Egon Zehnder’s 2020 Global Board Diversity Tracker shares some telling statistics on the state of board diversity. According to the report, women hold only 23.3% of board positions globally. In 2020, only 4% of new board-appointed directors were female. Of the FTSE 350 companies analyzed, 59% had no ethnic diversity on their boards; only 15 directors of color held an executive role. Additionally, out of 5,000 board seats in the Fortune 500, only 24 openly LGBTQ+ directors hold board leadership roles, and only two were LGBTQ+ directors of color. 

Diverse experiences and perspectives in the boardroom are critical for building better company governance. And, as the data shows, there is much room for improvement when it comes to creating diverse and inclusive boards. 
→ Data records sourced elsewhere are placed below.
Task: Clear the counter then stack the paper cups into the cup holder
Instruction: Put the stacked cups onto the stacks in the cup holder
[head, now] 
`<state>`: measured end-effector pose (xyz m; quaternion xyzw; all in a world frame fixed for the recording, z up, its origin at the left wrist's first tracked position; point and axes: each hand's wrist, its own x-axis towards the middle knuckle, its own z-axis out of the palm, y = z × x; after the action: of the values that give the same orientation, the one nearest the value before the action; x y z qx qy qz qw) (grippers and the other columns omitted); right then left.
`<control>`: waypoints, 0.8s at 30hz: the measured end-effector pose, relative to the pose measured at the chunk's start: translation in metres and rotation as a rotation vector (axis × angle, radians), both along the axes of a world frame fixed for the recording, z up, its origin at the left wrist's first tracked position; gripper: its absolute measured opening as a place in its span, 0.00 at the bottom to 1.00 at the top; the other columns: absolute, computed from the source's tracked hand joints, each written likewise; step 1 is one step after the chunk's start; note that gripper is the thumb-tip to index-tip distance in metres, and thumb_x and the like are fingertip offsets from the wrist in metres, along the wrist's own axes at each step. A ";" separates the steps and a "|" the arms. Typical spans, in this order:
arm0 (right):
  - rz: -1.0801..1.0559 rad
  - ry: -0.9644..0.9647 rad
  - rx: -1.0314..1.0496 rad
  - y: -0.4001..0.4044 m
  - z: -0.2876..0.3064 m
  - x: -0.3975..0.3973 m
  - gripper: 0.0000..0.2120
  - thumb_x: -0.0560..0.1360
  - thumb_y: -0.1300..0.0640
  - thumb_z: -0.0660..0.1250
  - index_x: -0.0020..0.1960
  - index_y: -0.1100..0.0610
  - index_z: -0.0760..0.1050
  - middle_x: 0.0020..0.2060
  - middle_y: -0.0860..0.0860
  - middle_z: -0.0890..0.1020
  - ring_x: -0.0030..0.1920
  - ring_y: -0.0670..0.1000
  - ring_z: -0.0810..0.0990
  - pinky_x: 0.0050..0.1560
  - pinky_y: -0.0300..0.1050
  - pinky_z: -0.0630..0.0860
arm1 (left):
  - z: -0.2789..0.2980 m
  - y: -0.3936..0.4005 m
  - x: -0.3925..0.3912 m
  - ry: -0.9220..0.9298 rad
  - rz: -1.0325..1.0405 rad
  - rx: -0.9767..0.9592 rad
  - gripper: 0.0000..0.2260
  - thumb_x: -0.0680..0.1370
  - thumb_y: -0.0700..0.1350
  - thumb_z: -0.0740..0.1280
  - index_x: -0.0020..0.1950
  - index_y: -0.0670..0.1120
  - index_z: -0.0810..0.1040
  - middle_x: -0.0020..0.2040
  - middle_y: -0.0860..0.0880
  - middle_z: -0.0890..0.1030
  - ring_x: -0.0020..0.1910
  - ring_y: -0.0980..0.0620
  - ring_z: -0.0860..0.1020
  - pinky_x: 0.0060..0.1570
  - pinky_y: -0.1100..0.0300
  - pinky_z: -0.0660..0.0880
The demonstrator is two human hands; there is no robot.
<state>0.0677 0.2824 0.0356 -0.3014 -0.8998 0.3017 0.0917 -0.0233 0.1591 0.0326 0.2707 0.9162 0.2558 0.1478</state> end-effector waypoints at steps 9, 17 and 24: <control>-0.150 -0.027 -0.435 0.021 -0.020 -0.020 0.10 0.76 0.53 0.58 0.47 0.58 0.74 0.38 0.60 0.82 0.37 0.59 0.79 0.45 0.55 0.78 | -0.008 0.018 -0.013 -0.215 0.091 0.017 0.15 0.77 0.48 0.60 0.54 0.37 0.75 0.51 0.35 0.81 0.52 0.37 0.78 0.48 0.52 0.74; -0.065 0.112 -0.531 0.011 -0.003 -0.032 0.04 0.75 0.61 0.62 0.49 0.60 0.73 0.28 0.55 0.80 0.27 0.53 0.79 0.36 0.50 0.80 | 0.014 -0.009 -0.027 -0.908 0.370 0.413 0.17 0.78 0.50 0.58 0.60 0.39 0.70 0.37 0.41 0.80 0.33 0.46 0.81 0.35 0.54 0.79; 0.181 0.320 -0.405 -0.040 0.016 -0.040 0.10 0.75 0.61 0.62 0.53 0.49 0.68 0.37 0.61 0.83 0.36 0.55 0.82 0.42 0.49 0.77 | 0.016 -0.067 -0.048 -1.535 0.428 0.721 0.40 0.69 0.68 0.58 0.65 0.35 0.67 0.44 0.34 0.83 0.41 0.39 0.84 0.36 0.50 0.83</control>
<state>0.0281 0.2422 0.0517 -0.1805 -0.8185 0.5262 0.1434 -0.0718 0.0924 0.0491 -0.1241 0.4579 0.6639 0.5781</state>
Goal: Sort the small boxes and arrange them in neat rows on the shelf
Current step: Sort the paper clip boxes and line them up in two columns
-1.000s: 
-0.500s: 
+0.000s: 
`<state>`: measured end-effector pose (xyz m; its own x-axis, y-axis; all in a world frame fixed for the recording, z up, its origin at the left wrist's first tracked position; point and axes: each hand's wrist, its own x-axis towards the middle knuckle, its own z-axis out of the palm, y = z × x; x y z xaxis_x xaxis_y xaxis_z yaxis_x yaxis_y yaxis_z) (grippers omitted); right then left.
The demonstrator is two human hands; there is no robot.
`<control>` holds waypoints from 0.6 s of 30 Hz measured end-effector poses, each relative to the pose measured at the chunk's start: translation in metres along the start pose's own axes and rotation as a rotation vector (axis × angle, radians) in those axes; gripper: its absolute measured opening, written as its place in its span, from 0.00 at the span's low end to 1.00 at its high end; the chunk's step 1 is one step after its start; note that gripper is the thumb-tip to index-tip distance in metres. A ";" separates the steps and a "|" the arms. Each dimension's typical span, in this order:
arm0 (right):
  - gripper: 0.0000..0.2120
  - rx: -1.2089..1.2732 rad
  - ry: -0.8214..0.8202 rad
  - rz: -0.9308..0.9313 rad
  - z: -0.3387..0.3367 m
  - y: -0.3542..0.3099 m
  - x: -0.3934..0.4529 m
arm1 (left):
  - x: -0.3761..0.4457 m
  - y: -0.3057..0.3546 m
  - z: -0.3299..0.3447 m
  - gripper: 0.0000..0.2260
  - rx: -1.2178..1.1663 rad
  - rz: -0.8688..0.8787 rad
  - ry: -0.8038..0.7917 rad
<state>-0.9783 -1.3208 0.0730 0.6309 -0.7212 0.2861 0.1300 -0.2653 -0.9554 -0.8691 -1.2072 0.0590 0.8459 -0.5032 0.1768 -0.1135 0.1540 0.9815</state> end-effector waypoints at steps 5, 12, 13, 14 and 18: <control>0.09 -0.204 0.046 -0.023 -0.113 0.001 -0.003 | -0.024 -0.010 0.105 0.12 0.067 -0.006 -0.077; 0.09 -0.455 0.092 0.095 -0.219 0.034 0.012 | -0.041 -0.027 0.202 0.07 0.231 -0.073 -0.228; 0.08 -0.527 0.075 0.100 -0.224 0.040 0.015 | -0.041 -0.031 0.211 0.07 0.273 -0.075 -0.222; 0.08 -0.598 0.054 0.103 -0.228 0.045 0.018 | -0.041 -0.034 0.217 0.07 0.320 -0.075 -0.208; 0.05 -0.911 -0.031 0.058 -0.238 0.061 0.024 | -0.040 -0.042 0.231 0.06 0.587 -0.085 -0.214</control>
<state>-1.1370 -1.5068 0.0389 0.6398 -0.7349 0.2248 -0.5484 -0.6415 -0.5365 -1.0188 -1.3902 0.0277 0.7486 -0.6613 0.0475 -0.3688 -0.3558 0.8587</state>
The Case for Diverse and Inclusive Boards

Studies have long shown that diversity and inclusion among teams lead to better business outcomes. For instance, 2018 research from Deloitte indicated that compared to their counterparts, diverse and inclusive teams are:

  • Twice as likely to meet or exceed financial targets
  • Three times as likely to be high performing
  • Six times more likely to be innovative and agile
  • Eight times more likely to achieve a better business outcome

In addition, inclusive leadership and performance led to a 70% increase in experiences of belonging, psychological safety, and inspiration. When leaders were inclusive, survey respondents reported positive changes in team performance, including a 20% increase in decision-making quality and a 29% increase in team collaboration. 

Beyond the statistics, the Harvard Law School Forum on Corporate Governance suggests that governance provides a framework for organizational practices, sustained growth, and managing risk, all of which renders the role of the board essential. A board’s culture can impact their effectiveness by influencing how directors and management interact and how decisions get made in the boardroom. From the board’s culture comes the potential for an organization’s long-term success, as well as a competitive edge. 
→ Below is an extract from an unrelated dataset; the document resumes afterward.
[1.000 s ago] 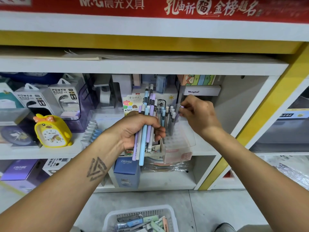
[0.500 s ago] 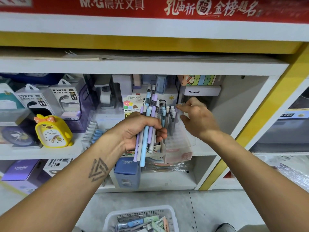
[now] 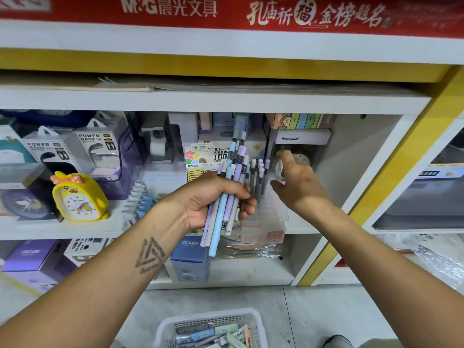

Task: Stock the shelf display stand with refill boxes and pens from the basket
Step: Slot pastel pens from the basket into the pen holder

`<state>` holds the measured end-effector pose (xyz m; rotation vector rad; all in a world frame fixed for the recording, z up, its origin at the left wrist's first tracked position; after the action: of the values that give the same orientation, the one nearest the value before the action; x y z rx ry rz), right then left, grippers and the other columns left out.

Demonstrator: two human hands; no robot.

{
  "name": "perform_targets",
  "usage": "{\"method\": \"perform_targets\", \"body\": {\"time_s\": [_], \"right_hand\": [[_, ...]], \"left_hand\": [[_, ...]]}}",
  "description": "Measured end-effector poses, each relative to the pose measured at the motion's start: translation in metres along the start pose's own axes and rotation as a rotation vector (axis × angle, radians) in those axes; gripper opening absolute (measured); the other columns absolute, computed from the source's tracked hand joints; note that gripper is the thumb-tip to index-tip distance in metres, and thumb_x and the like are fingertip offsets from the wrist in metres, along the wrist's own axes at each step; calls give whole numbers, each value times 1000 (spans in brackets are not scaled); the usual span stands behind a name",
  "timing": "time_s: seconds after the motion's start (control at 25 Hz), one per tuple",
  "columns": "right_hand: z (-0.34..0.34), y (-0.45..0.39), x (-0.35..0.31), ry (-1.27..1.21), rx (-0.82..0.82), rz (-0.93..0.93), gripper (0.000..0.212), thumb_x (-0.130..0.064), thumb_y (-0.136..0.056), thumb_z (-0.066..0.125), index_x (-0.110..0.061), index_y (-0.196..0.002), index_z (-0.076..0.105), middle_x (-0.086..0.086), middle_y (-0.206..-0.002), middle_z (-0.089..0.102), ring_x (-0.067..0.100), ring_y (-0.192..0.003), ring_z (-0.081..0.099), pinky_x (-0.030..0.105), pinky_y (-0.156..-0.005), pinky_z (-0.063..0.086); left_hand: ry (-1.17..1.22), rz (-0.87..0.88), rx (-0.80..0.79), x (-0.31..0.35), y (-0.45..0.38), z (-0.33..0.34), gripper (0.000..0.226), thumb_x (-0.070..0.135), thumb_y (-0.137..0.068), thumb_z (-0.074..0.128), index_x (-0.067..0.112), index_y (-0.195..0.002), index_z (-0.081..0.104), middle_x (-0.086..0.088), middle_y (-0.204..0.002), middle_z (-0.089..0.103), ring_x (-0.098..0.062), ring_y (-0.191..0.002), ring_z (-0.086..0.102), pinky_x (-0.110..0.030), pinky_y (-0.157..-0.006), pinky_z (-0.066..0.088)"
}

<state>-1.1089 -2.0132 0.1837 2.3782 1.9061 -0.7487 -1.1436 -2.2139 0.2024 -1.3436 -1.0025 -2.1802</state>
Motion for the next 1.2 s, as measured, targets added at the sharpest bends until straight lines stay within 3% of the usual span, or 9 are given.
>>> {"method": "perform_targets", "body": {"time_s": [0.12, 0.24, 0.32, 0.52, 0.64, 0.8, 1.0, 1.12, 1.2], "right_hand": [[-10, -3, -10, -177, 141, -34, 26, -28, -96, 63, -15, -118, 59, 7, -106, 63, 22, -85, 61, 37, -73, 51], [-16, -4, -30, -825, -41, 48, 19, -36, -93, 68, -20, -103, 65, 7, -70, 67, 9, -53, 57, 24, -51, 45], [-14, -5, -38, -903, -104, 88, 25, -43, -87, 74, -23, -98, 65, 1, -58, 61, 11, -47, 52, 23, -45, 39], [-14, -8, -41, -1019, -100, 155, 7, -11, -88, 75, -8, -91, 70, 6, -59, 66, 15, -42, 53, 24, -41, 42], [-18, -7, -36, -1108, -129, 161, 5, -5, -92, 68, -2, -89, 70, 9, -63, 66, 17, -46, 54, 26, -44, 44], [-21, -7, -29, -1143, -74, 273, 6, -4, -93, 65, -8, -90, 69, 0, -62, 63, 13, -46, 48, 25, -49, 39], [-23, -15, -5, -1135, 172, 461, 6, -2, -98, 54, -6, -98, 59, 10, -75, 57, 16, -52, 44, 29, -53, 39], [-25, -18, 7, -881, 292, 324, 5, -6, -99, 56, -5, -103, 56, 22, -87, 61, 26, -64, 58, 35, -57, 49], [-25, -16, 8, -641, 276, 166, 9, -11, -97, 62, -8, -103, 57, 21, -91, 65, 32, -77, 65, 37, -66, 56]], "left_hand": [[-32, -10, -26, 0, 0, 2, 10, -9, -81, 63, -1, -81, 69, -21, -75, 69, -26, -61, 68, -31, -57, 57], [-83, -7, -45, -1, -1, 3, 16, -8, -81, 66, 4, -73, 72, -17, -71, 67, -25, -59, 66, -31, -59, 56], [-98, -7, -41, -2, -1, 5, 20, -7, -78, 70, 9, -68, 74, -15, -67, 65, -25, -58, 64, -31, -59, 55], [-59, -7, -17, -3, -1, 7, 9, 5, -69, 81, 13, -71, 77, -11, -67, 67, -21, -56, 64, -28, -56, 55], [34, 4, -3, -1, -1, 5, 10, 16, -69, 80, 10, -77, 79, -11, -72, 68, -20, -56, 64, -26, -55, 54], [57, 14, -35, 0, -2, 3, 10, 13, -74, 78, 8, -82, 78, -13, -78, 70, -18, -60, 65, -26, -56, 55], [16, -18, -71, 0, 1, -2, 8, 3, -72, 76, 6, -79, 77, -14, -79, 70, -18, -61, 65, -25, -59, 56], [-8, -40, -12, 1, 3, -9, 10, -3, -70, 75, 4, -77, 75, -19, -80, 69, -21, -61, 66, -26, -58, 57], [-12, -29, 45, 2, 2, -13, 11, -4, -70, 74, 1, -79, 74, -20, -82, 69, -22, -62, 66, -26, -56, 56]]}}
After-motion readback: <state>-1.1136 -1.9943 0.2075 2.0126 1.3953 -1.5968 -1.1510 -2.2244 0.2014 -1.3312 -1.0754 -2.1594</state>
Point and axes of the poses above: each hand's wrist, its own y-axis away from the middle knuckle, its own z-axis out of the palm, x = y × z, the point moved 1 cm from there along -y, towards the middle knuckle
Increasing board diversity isn’t just an endeavor to check a box on governance requirements. Instead, company leaders — and board members themselves — must be intentional about increasing diverse representation on boards. 

Suggestions for Creating Diverse and Inclusive Boards

Leaders can change their board structure when committing to developing and sustaining a more inclusive board. Kellogg Insight recommends the following action steps to help leaders get started:

  • Reassess board goals and selection criteria. This enterprise includes considering different forms of expertise, functional roles, and other factors unique to the organization. The board should also reflect the communities and individuals an organization serves.
  • Network beyond the existing board. Recruit and find potential nominees from a wide range of stakeholders. Keep in mind that recruiting board members or expanding boards requires letting go of one’s sense of ego and fragility.
  • Create space for members to contribute meaningfully and equally. To create an inclusive environment, the board should not expect one person to represent an entire group. Also, women and BIPOC members should not be solely responsible for driving diversity efforts. Board members with the most power and privilege should push for more significant equity. 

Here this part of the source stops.